Effect of Hepatic Impairment on Trilaciclib Pharmacokinetics

Abstract

AbstractTrilaciclib is a first‐in‐class, intravenous cyclin‐dependent kinase 4 and 6 inhibitor approved for reducing the incidence of chemotherapy‐induced myelosuppression in adult patients with extensive‐stage small cell lung cancer receiving a platinum/etoposide‐containing or topotecan‐containing regimen. No dose adjustment is recommended for participants with mild hepatic impairment (HI) based on previous population pharmacokinetic (PK) analysis. This open‐label, parallel‐group study examined the impact of moderate and severe HI on the PK of trilaciclib. The study employed a reduced study design. Participants with moderate (Child–Pugh B, n = 8) and severe (Child–Pugh C, n = 5) HI and matched healthy controls (n = 11) received a single intravenous dose of trilaciclib 100 mg/m2. The unbound fraction of trilaciclib was comparable between the HI groups and the matched healthy control group.
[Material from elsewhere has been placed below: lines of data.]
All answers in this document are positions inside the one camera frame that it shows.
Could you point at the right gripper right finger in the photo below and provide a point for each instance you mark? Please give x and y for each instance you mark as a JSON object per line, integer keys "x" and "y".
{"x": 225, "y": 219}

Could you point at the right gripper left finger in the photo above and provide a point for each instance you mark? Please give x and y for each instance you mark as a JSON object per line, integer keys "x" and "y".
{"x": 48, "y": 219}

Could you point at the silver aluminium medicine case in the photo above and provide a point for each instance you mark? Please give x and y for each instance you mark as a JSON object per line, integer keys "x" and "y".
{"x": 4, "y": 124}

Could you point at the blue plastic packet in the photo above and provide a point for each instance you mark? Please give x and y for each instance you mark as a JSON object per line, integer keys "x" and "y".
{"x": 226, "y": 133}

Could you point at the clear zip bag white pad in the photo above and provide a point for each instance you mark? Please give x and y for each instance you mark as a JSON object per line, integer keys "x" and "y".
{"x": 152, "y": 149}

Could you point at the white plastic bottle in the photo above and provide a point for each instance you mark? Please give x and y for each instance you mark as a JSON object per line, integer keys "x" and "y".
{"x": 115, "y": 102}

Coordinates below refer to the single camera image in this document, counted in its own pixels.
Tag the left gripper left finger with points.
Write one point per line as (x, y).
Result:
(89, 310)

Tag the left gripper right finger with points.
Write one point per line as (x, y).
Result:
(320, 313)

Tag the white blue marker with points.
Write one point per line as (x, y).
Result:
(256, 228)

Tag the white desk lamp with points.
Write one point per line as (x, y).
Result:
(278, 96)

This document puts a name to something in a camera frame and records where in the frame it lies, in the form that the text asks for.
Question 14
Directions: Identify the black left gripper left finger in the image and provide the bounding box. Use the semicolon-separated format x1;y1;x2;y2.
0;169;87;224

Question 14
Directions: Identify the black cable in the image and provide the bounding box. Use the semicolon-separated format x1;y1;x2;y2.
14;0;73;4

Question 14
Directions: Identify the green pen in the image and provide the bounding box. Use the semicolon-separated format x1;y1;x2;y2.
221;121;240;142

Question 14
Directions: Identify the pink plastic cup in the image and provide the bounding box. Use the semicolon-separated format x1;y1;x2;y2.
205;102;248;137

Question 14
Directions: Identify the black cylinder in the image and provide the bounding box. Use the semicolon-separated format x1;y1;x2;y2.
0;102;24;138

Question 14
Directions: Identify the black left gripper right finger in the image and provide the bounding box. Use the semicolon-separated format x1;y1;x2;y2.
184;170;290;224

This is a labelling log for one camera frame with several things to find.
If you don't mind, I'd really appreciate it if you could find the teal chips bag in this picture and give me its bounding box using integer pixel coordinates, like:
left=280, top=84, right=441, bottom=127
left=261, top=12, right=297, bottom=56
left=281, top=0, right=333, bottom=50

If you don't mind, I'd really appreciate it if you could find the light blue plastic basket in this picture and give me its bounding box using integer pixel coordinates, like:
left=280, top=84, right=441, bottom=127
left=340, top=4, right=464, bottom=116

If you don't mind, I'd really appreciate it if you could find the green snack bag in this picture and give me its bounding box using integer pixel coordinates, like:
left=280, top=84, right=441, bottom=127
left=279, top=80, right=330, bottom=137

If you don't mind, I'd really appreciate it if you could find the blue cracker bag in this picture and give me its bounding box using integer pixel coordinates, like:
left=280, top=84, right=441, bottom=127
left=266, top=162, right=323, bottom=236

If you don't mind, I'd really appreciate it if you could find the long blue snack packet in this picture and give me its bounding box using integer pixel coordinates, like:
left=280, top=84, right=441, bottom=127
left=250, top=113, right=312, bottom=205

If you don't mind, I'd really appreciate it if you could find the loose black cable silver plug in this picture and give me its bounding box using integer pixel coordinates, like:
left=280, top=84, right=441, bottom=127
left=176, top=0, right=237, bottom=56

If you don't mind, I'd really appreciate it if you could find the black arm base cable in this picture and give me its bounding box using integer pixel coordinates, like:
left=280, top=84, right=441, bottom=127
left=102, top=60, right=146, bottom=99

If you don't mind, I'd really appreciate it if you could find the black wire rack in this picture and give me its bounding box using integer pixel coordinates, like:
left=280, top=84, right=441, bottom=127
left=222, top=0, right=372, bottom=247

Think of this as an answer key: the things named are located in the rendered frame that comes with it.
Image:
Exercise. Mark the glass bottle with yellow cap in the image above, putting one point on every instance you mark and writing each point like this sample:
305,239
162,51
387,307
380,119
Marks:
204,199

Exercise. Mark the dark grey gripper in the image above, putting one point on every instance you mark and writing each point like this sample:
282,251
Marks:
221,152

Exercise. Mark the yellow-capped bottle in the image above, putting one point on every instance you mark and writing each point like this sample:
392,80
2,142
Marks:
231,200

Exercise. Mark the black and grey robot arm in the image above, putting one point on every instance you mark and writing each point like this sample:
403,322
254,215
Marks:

The unbound trilaciclib extent of exposure (i.e., area under the concentration‐time curve) in participants with moderate and severe HI was ∼40% and ∼60% higher, respectively, compared with healthy matched controls based on Child–Pugh classification. Ad hoc analysis using National Cancer Institute classification showed similar results. The US Food and Drug Administration‐approved trilaciclib dose of 240 mg/m2 should be reduced by ∼30%, to 170 mg/m2, for patients with moderate or severe HI.